Beijing: South China Tiger was Made of Paper


Los Angeles Times

Beijing, Jul 2: The photos of the South China tiger taken by a farmer seemed too good to be true. After all, no member of the endangered big cat family had been seen in the wild since the 1960s.

Over the weekend, local authorities disclosed after months of delay that the pictures had been staged using a poster cutout. Police also produced a paw made of wood they said had been used to make prints in the snow.

Zhou Zhenglong, 54, a farmer and local guide who took the photographs, has been arrested on suspicion of fraud. And 13 officials in Shaanxi province in central China have been fired or disciplined.

The revelations in the “paper tiger” case were driven by persistent Internet activists who demanded answers from Zhou and local officials.

The case also has spurred a heated debate over cover-ups, culpability, corruption and whether farmer-and-sometime-guide Zhou was forced to take the fall for powerful officials.

Zhou was paid $2,915 for the photographs by the local forestry department, which reportedly was trying to start a nature reserve, seeking more than $1 million from Beijing in funding and pushing to boost tourism.
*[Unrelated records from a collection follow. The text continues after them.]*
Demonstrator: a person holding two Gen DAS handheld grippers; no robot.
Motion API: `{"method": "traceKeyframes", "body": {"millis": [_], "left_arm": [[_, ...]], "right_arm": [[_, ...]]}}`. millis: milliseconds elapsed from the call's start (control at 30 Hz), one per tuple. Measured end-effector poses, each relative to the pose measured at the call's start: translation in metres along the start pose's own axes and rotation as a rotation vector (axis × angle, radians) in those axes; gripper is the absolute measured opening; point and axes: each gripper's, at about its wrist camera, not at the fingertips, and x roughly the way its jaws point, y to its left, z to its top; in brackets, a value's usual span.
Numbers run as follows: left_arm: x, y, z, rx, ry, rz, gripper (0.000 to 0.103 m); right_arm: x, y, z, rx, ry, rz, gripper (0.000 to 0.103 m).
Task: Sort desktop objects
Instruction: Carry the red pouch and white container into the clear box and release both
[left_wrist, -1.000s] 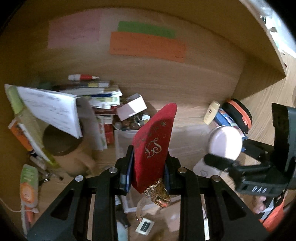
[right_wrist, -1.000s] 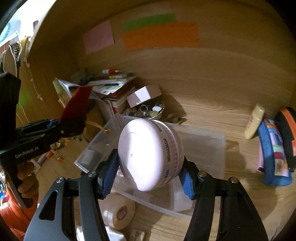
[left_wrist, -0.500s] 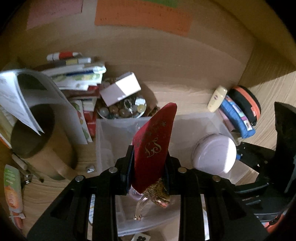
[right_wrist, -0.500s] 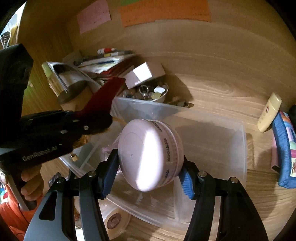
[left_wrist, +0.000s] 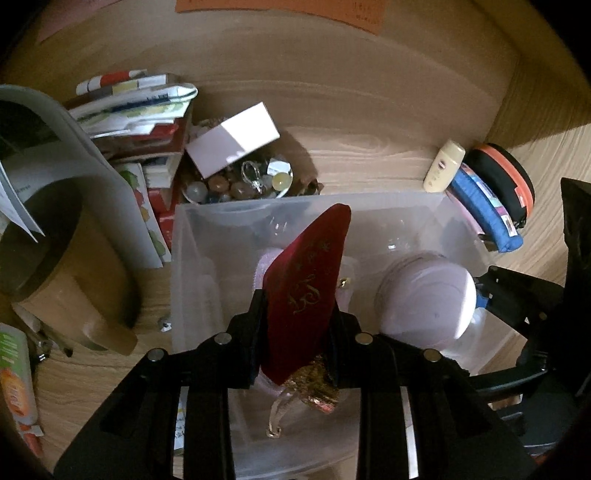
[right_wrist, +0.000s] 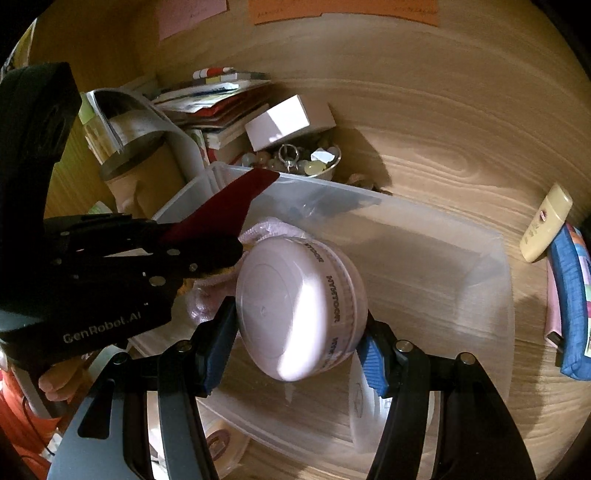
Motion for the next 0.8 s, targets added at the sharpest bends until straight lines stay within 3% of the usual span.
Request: {"method": "traceKeyframes", "body": {"millis": [433,567,800], "left_arm": [[-0.005,-0.007,-0.002,0.024,-0.012,-0.003,0.047],[-0.01,-0.008,-0.001,0.028,-0.026,-0.003,0.051],[-0.027,-0.006,0.001,0.006,-0.057,-0.008,0.077]], "right_arm": [[-0.005,0.009,0.001,-0.034,-0.019,-0.036,0.057],[-0.011,0.011,0.002,-0.038,-0.029,-0.038,0.062],[-0.027,0.015,0.001,-0.051,-0.047,-0.05,0.07]]}}
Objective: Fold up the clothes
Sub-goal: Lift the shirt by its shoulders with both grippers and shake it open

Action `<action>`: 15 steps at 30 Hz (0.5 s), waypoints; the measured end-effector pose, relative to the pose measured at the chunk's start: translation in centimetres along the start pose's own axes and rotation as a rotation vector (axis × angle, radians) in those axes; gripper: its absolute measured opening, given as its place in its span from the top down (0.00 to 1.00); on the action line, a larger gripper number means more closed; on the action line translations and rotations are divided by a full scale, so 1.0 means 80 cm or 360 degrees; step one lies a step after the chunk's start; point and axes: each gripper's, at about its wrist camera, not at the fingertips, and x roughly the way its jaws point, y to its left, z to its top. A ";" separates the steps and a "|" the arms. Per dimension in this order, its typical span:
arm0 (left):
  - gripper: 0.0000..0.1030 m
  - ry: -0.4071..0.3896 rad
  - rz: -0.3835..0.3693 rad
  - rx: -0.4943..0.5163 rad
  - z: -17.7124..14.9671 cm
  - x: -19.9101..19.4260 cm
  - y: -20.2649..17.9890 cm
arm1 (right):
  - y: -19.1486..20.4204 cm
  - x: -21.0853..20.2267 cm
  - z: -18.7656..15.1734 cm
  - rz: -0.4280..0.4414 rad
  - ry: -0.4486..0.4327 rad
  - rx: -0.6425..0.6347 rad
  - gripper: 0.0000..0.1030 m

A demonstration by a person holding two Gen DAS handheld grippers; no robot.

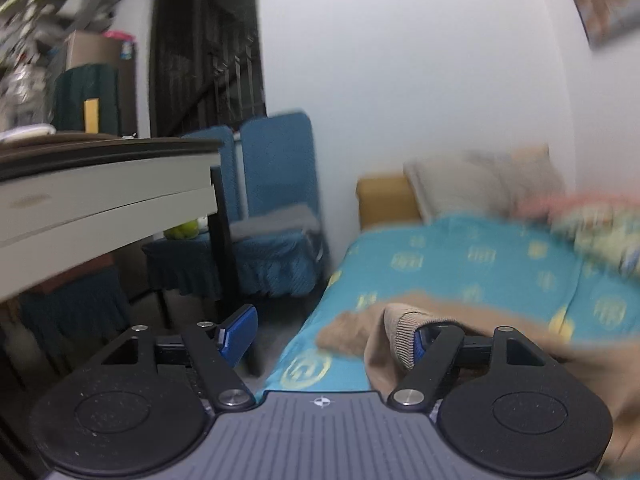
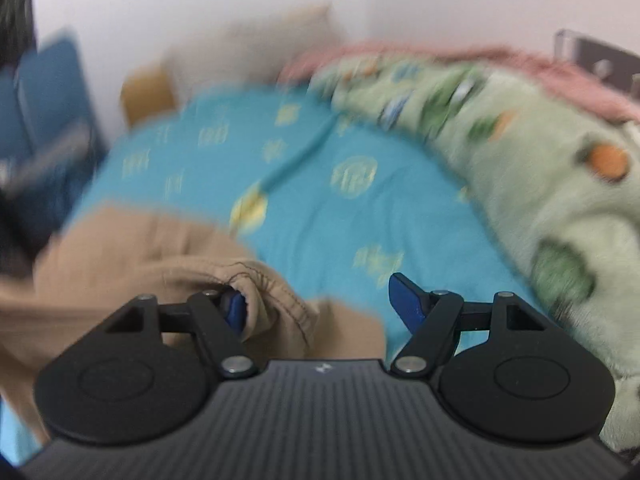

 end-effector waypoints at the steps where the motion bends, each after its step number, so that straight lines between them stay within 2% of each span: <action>1: 0.26 0.0086 -0.0031 0.0039 -0.006 0.004 -0.006 | -0.005 -0.008 0.005 -0.0006 -0.0085 0.0021 0.29; 4: 0.23 0.0359 -0.0152 0.0127 -0.022 0.015 -0.020 | -0.013 -0.027 0.016 -0.0024 -0.0272 0.0062 0.29; 6: 0.22 0.0397 -0.0158 0.0072 -0.025 0.007 -0.014 | -0.017 -0.037 0.023 0.0005 -0.0278 0.0091 0.29; 8: 0.18 0.0378 -0.0140 -0.0037 -0.022 -0.006 -0.001 | -0.022 -0.051 0.029 0.0073 -0.0314 0.0125 0.29; 11: 0.17 0.0264 -0.0112 -0.0368 -0.008 -0.029 0.041 | -0.021 -0.075 0.046 0.0161 -0.0348 0.0110 0.29; 13: 0.17 0.0112 -0.0108 -0.0572 0.012 -0.055 0.071 | -0.019 -0.094 0.062 0.0231 -0.0357 0.0087 0.29; 15: 0.16 -0.0045 -0.0085 -0.0669 0.036 -0.090 0.092 | -0.014 -0.128 0.082 0.0298 -0.0445 0.0074 0.29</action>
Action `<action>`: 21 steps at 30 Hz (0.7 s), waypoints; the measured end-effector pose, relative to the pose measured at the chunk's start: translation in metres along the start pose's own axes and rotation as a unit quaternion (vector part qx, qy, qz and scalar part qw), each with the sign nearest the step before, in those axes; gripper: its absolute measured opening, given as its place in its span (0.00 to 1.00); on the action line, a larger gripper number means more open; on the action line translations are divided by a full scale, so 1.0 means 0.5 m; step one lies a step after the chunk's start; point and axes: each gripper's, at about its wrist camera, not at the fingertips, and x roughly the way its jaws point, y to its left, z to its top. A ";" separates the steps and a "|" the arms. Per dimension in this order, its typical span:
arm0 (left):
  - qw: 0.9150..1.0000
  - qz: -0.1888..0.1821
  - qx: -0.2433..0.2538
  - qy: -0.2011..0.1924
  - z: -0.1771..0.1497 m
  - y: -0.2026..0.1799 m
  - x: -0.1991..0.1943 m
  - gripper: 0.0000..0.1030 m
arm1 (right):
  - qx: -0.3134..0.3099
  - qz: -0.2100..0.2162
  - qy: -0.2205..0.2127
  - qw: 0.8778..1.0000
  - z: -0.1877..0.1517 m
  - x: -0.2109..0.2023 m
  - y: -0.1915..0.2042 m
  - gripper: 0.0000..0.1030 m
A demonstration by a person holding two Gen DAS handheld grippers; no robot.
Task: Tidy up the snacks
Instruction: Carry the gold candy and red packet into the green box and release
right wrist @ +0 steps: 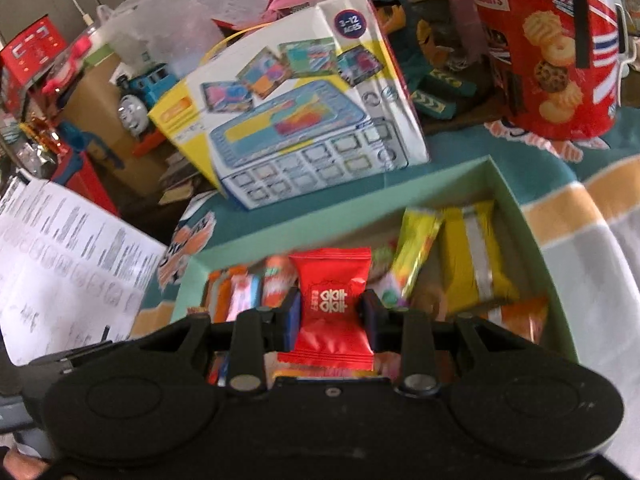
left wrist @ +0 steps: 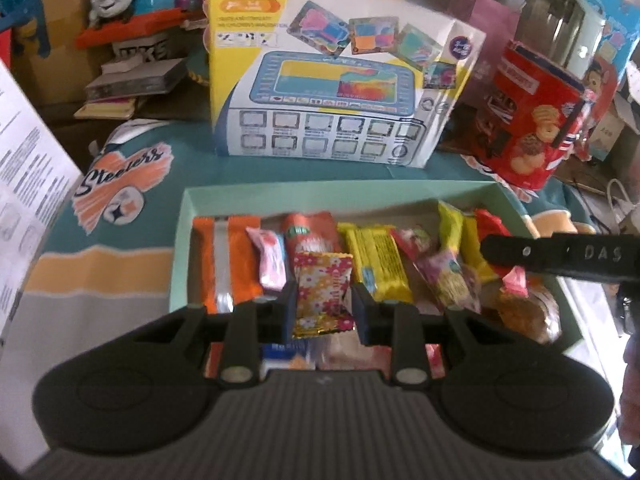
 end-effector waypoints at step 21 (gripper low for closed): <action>0.998 0.044 -0.021 0.029 0.032 -0.010 0.112 1.00 | 0.006 -0.022 -0.010 1.000 0.046 0.102 -0.002 1.00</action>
Zhou, who had acted as a guide to animal protection officials, had been led to believe the photos might be worth as much as $140,000.

“It took nine months for the government to come up with some answers amid all the vested interests,” said Hou Jingsong, a legal activist whose group repeatedly tried to file suit only to see its petitions rejected by Chinese courts. “Zhou is a scapegoat, one of the weakest players on the chess board.”

The tale of the tiger started in October when local forestry officials in Shaanxi province held a news conference and released what they said was a photo of the rare tiger. The photo shows the animal facing the camera, his mouth slightly open, peeking out from a tangle of leaves.

But the announcement immediately was greeted with much scepticism. An estimated 4,000 South China tigers were said to have been alive at the middle of the last century. A shrinking habitat and a 1950s “antipest” campaign took their toll, with the last wild sighting reported in 1964 in Shaanxi’s Qinba mountains.

By 1996, only 30 to 80 remained in the wild, the World Conservation Union estimated. Today, several remain in zoos, but inbreeding has left them with limited genetic diversity.

In the Zhou case, an Internet sleuth suspicious of the October announcement traced one of the pictures to a 2002 Chinese New Year poster. Much online discussion focused on the strange lighting, the tiger’s unrealistic colouring and features that didn’t seem to change from shot to shot.

The public suspicion led to strong denials of any wrongdoing by Zhou and local officials. “I am willing to guarantee the authenticity of this photograph with my head,” local Animal Protection Bureau director Wang Wanyun reportedly said.

But public doubts persisted, leading the state forestry administration in December to promise an investigation.

Two months later, they apologised, but stopped short of characterising the 71 photographs as fakes, a step they finally took last Sunday.

Many observers appeared to believe that Zhou was encouraged, if not directed, by local officials. One Internet poll of 64,000 respondents by QQ, a news portal, found over 86 per cent believed he was a scapegoat.

“Zhou is just one of the actors in this absurd play,” said a posting on Sohu, a Web portal. “He is neither the director nor the playwright.”